As per the Mckinsey report, there will be ten times increase of middle class population by 2025 in India which will further trigger the consumption of packaging material and thus, the packaging industry will grow further, he said, adding that the country needs more packaging professionals.

Indian Institute of Packaging (IIP), which works under the administrative control of the Ministry of Commerce and Industry, now plans to start a 4-year degree programme in packaging technology and management from 2015.

The courses to be offered are a 4-year BTech, followed by an MTech, a research programme and Phd. All will come under the aegis of a university, proposed to be in Mumbai and it will come up within the current Five Year Plan, Natchiappan said.

The Ministry of Commerce has given "in principle" approval to the institute for obtaining the recognition as deemed university so that the institute would be in a position to award the degree to the students, he added.

IIP director N C Saha said, "Our students end up working in the end-user industry. There are about 22,000 companies who need packaging professionals. The packaging education hence needs to be more engineering oriented. The BTech programme will help in that regard."

Natchiappan said India needs to go back to its own rich and ancient practices of packaging.

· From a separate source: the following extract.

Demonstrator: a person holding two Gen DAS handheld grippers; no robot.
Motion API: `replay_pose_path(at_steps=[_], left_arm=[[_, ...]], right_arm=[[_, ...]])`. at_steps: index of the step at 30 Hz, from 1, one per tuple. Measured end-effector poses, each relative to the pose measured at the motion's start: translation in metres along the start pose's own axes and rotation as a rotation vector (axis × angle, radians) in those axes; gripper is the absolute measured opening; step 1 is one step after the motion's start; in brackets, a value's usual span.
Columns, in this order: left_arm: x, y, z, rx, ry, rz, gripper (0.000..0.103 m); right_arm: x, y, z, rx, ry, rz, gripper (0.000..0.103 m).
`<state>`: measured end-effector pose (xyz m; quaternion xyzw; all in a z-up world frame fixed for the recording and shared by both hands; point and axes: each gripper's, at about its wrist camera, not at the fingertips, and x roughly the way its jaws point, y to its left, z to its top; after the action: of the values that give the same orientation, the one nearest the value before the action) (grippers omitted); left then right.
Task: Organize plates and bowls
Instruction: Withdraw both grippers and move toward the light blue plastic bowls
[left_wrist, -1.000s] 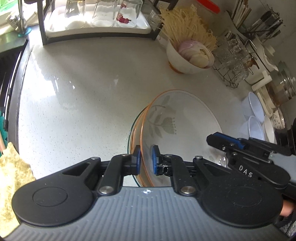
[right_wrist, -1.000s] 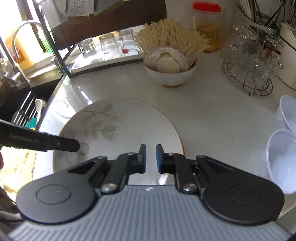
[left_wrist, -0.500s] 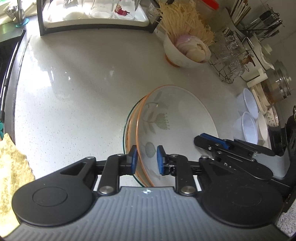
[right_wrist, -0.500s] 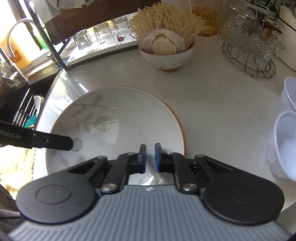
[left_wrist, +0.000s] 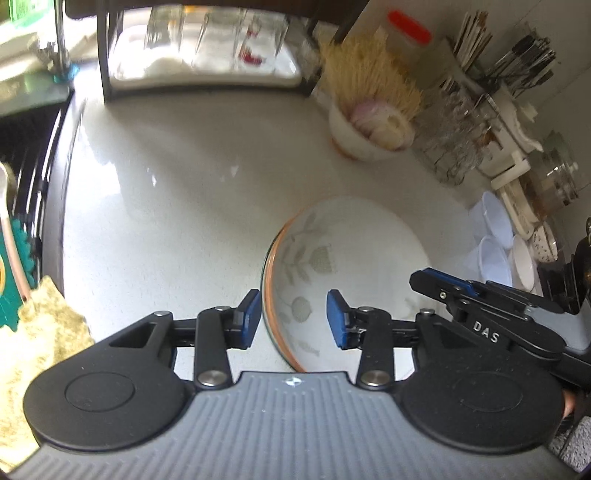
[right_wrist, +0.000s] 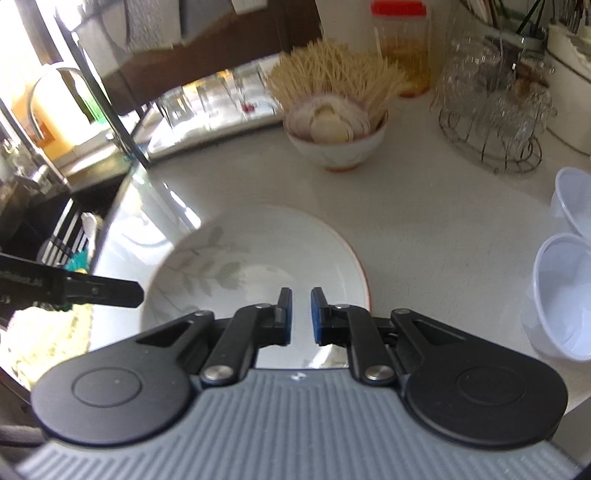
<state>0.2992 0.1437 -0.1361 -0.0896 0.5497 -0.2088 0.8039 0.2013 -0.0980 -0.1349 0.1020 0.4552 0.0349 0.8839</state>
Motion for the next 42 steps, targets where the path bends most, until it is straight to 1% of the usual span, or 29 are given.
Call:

"If you look at packaging design in rural India, its very compelling as everything is natural. India can become a technology transfer driven country by rejuvenating the use of agricultural by-products for packaging. India has the potential to be a world leader in packaging and innovation going forward," he said.

IIP, an apex body of the packaging industries in India, would soon start two centres at Guwahati in Assam, and Bengaluru Karnataka, Saha said.